In Desire jewel thief Countess Madeleine de Beaupre (Marlene Dietrich) pulls off the ingenious theft of an extremely valuable pearl necklace. Then she’s off to meet her fellow thieves in Madrid when she bumps into hardworking American engineer Tom Bradley (Gary Cooper). He’s on holiday for the first time in years, and he’s determined to really enjoy himself.

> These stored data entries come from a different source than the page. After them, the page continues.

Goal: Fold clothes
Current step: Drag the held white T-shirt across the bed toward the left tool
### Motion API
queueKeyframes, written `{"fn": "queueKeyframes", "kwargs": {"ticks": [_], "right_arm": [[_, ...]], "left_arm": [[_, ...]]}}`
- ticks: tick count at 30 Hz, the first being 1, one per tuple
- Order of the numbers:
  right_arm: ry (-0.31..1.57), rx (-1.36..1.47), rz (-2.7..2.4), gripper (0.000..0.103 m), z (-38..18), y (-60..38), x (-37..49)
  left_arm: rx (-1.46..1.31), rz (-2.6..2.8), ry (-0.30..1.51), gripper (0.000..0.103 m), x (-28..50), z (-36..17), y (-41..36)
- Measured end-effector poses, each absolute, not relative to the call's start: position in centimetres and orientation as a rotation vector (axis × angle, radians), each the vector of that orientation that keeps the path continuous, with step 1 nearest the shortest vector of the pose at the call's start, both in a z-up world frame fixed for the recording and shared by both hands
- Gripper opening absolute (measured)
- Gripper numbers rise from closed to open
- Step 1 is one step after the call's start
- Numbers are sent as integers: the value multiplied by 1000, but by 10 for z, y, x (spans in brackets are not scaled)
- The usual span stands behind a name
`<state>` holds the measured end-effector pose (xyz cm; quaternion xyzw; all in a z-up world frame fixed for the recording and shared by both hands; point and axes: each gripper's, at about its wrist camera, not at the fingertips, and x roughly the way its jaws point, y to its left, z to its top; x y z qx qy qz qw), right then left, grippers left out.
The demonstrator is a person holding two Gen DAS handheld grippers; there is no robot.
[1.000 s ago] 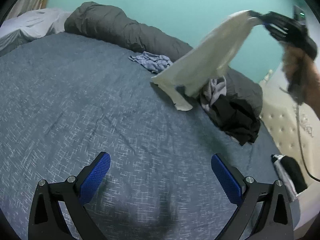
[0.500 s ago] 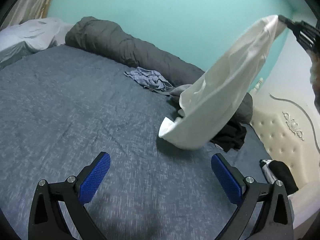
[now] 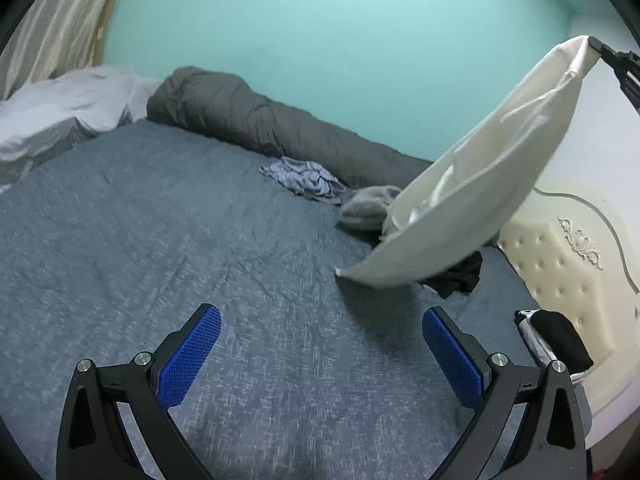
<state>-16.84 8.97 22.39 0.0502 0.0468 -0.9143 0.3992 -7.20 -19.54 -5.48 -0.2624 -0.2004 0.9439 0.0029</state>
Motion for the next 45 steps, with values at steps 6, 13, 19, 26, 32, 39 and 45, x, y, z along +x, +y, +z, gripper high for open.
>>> {"fn": "queueKeyframes", "kwargs": {"ticks": [6, 13, 19, 26, 32, 39, 45], "right_arm": [[123, 32, -2329, 1, 272, 115, -110], [140, 102, -2319, 1, 276, 143, -75], [154, 365, -2286, 1, 188, 147, -91], [120, 653, -2229, 1, 53, 129, -122], [119, 804, -2133, 2, -38, 113, -146], [71, 988, -2061, 16, -109, 117, -180], [54, 1053, -2093, 47, -130, 139, -197]], "left_arm": [[-767, 2980, -596, 103, -41, -23, -189], [-740, 2972, -582, 103, -13, -4, -175], [-785, 2940, -538, 103, -6, -8, -154], [-879, 2890, -513, 103, -14, -38, -140], [-972, 2836, -440, 103, -40, -72, -119], [-1086, 2777, -430, 103, -74, -114, -109], [-1121, 2744, -434, 103, -90, -136, -104]]}}
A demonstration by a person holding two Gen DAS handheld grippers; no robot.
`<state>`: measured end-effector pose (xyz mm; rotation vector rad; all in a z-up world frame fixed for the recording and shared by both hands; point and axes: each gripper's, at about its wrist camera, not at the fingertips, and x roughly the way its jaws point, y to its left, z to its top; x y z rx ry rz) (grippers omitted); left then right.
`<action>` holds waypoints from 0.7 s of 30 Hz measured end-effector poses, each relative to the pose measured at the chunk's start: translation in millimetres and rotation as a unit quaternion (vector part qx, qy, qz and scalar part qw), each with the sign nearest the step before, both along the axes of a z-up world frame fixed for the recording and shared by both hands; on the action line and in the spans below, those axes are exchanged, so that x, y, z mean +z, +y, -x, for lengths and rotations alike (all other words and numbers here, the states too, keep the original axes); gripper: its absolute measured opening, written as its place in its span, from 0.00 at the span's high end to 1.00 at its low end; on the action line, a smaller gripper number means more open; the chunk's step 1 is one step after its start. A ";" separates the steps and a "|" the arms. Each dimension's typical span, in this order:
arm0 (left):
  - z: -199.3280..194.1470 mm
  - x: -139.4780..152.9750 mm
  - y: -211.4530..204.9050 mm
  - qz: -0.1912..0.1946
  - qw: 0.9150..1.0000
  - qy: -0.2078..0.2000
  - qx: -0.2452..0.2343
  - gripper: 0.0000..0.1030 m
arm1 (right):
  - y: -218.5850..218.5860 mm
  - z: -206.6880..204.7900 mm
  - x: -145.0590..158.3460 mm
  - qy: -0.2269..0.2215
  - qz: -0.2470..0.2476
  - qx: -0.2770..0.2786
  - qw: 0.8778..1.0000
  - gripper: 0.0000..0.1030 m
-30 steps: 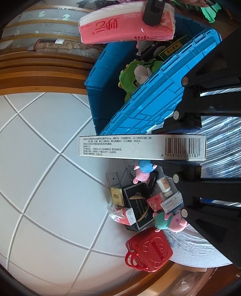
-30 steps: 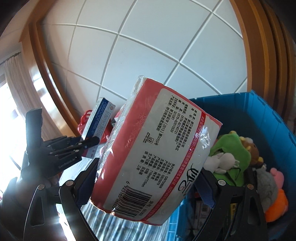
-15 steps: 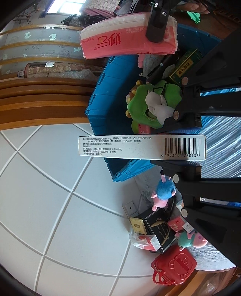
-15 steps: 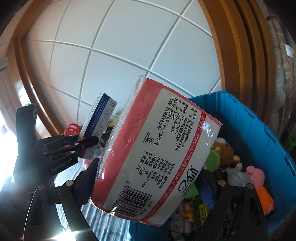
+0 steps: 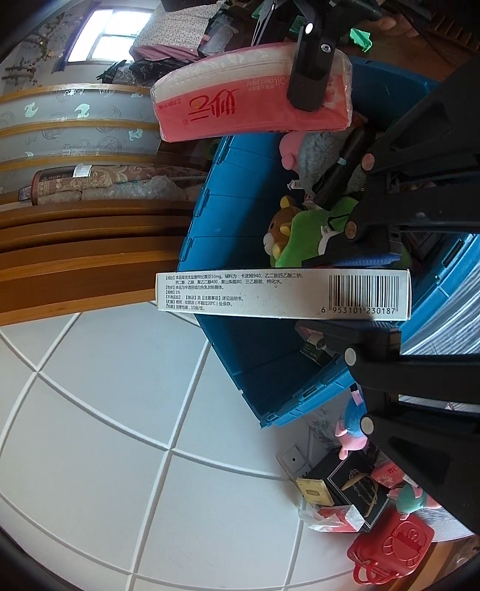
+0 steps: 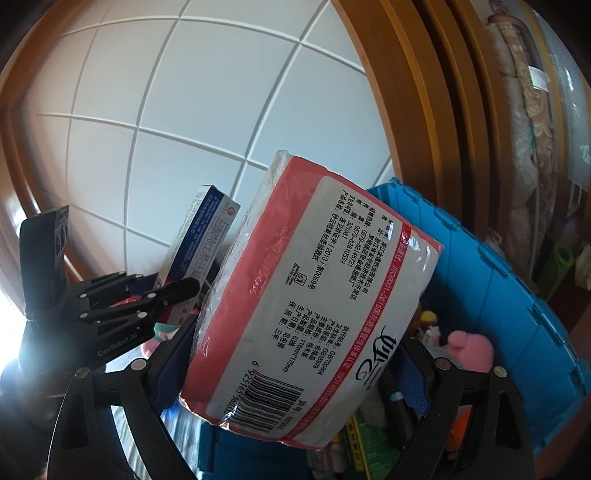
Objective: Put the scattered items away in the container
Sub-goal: 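Lift the medicine box and tissue pack and carry both over the blue crate, then open both grippers to drop the medicine box and tissue pack into the crate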
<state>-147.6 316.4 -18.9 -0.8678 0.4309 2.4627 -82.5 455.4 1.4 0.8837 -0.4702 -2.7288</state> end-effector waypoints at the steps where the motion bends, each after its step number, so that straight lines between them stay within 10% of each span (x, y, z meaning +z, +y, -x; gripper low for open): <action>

The film is interesting to begin with, and although Cooper plays the engineer with a great deal of charm, and Dietrich–as always–is fun to watch–the romance between these two characters lacked any sparks. It’s obvious that the film is trying to capitalize on the contrast between Dietrich’s exotic European presence and Cooper’s good-old-fashioned lack of sophistication. While this works, it works almost too well, and I couldn’t help wincing at the idea that the naive Bradley intends to unleash the sultry countess on the streets of his unsuspecting native city, Detroit. The prospect of such likelihood becomes a little absurd. Consequently, the film, while containing some marvelous dialogue, requires a whopping dollop of suspension of disbelief. The dynamic between the couple was at its best when Cooper spars with Dietrich’s fellow thieves and the conversation is laced with innuendo. Dietrich and Cooper fans will want to see the film–but it lacks the greatness of Dietrich’s Josef von Sternberg films. Directed by Frank Borzage.